La saison des feux de Celeste Ng 5/5 (15-05-2018)
La saison des feux (384 pages) est sorti le 5 avril 2018 aux Editions Sonatine (traduction : Fabrice Pointreau).
L'histoire (éditeur) :
À Shaker Heights, banlieue riche et tranquille de Cleveland, tout est soigneusement planifié pour le bonheur des résidents. Rien ne dépasse, rien ne déborde, à l’image de l’existence parfaitement réglée d’Elena Richardson, femme au foyer exemplaire. Lorsque Mia Warren, une mère célibataire et bohème, vient s’installer dans cette bulle idyllique avec sa fille Pearl, les relations avec la famille Richardson sont d’abord chaleureuses. Mais peu à peu, leur présence commence à mettre en péril l’entente qui règne entre les voisins. Et la tension monte dangereusement à Shaker Heights.
Mon avis :
Shaker Heights, conçue en 1912banlieue parfaite de Cleveland où tout est pour que ses habitants (riches) mènent une existence parfaitement réglée, sans aucun souci ni tracas, mais pas sans de nombreuses règles. A Shaker Heights, l’une des 1ere villes planifiées de la nation, vit la famille Richardson, famille éblouissante qui dégage une force et une confiance en elle naturelle.

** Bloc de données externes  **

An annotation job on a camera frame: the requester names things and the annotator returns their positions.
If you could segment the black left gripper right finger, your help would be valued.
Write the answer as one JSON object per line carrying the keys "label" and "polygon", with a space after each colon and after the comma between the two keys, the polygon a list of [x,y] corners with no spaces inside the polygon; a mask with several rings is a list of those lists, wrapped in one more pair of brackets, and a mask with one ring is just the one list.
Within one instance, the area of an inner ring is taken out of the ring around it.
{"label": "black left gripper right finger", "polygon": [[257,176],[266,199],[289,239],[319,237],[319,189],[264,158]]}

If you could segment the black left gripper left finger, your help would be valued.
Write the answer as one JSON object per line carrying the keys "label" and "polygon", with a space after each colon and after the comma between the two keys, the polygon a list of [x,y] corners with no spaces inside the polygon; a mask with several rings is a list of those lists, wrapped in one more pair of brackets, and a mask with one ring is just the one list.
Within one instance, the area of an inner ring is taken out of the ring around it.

« Saker Heights avait été fondée non pas sur les principes des Shakers, mais avec la même idée de créer une Utopie. L’ordre et les régulations dont découlait étaient selon eux la clé de l’harmonie. Alors ils avaient tout régulé : l’heure à laquelle il fallait se lever le matin, la couleur que devaient avoir les rideaux aux fenêtres, la longueur que devaient avoir les cheveux des hommes, la façon dont il fallait joindre les mains pour prier (le pouce droit par-dessus le gauche).
Les Shaker croyaient qu’en planifiant chaque détail, ils pourraient créer un bout de paradis sur terre, un petit refuge loin du monde, et les fondateurs de Shaker Heights avaient cru la même chose. » Page 33-34
Au petit matin, la maison des Richardson prend feu. Pour tous, il ne fait aucun doute de la responsabilité d’Izzy, la benjamine de la famille, jeune fille de 14 ans impulsive, déterminée et régulièrement en conflit avec sa mère, considérée comme « un peu cinglée » par ses frère et sœur et seule présente sur les lieu (pendant que madame Richardson faisait la grasse matinée).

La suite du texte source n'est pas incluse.